- _Recorded data_:
▶

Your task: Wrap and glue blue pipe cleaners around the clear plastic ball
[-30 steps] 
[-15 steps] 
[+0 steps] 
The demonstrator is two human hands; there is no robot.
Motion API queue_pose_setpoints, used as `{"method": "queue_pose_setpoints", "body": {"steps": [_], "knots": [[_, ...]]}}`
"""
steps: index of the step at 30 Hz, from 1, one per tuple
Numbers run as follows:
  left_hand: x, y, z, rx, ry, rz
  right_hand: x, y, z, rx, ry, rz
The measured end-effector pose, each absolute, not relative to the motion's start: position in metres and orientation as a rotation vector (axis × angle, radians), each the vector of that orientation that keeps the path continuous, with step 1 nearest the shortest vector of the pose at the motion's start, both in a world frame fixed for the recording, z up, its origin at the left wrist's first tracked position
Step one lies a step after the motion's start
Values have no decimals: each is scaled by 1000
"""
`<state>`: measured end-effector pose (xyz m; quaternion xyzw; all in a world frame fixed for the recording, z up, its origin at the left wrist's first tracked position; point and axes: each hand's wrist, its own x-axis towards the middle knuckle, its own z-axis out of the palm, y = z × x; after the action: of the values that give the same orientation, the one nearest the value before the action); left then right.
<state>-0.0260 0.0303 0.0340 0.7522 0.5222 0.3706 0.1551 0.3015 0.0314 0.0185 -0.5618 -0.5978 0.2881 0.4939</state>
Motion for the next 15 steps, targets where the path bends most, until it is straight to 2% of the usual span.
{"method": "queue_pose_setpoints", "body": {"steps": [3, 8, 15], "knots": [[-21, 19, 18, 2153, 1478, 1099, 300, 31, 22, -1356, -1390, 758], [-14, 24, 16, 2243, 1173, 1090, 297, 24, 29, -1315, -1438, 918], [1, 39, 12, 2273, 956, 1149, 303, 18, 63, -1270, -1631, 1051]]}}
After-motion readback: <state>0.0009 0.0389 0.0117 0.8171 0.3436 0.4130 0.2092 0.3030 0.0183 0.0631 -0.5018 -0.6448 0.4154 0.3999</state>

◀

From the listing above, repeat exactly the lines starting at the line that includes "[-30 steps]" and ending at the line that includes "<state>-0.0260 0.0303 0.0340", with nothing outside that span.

[-30 steps] 
[-15 steps] 
[+0 steps] 
The demonstrator is two human hands; there is no robot.
Motion API queue_pose_setpoints, used as `{"method": "queue_pose_setpoints", "body": {"steps": [_], "knots": [[_, ...]]}}`
"""
steps: index of the step at 30 Hz, from 1, one per tuple
Numbers run as follows:
  left_hand: x, y, z, rx, ry, rz
  right_hand: x, y, z, rx, ry, rz
The measured end-effector pose, each absolute, not relative to the motion's start: position in metres and orientation as a rotation vector (axis × angle, radians), each the vector of that orientation that keeps the path continuous, with step 1 nearest the shortest vector of the pose at the motion's start, both in a world frame fixed for the recording, z up, its origin at the left wrist's first tracked position
Step one lies a step after the motion's start
Values have no decimals: each is scaled by 1000
"""
`<state>`: measured end-effector pose (xyz m; quaternion xyzw; all in a world frame fixed for the recording, z up, its origin at the left wrist's first tracked position; point and axes: each hand's wrist, its own x-axis towards the middle knuckle, its own z-axis out of the palm, y = z × x; after the action: of the values that give the same orientation, the one nearest the value before the action); left then right.
<state>-0.0260 0.0303 0.0340 0.7522 0.5222 0.3706 0.1551 0.3015 0.0314 0.0185 -0.5618 -0.5978 0.2881 0.4939</state>

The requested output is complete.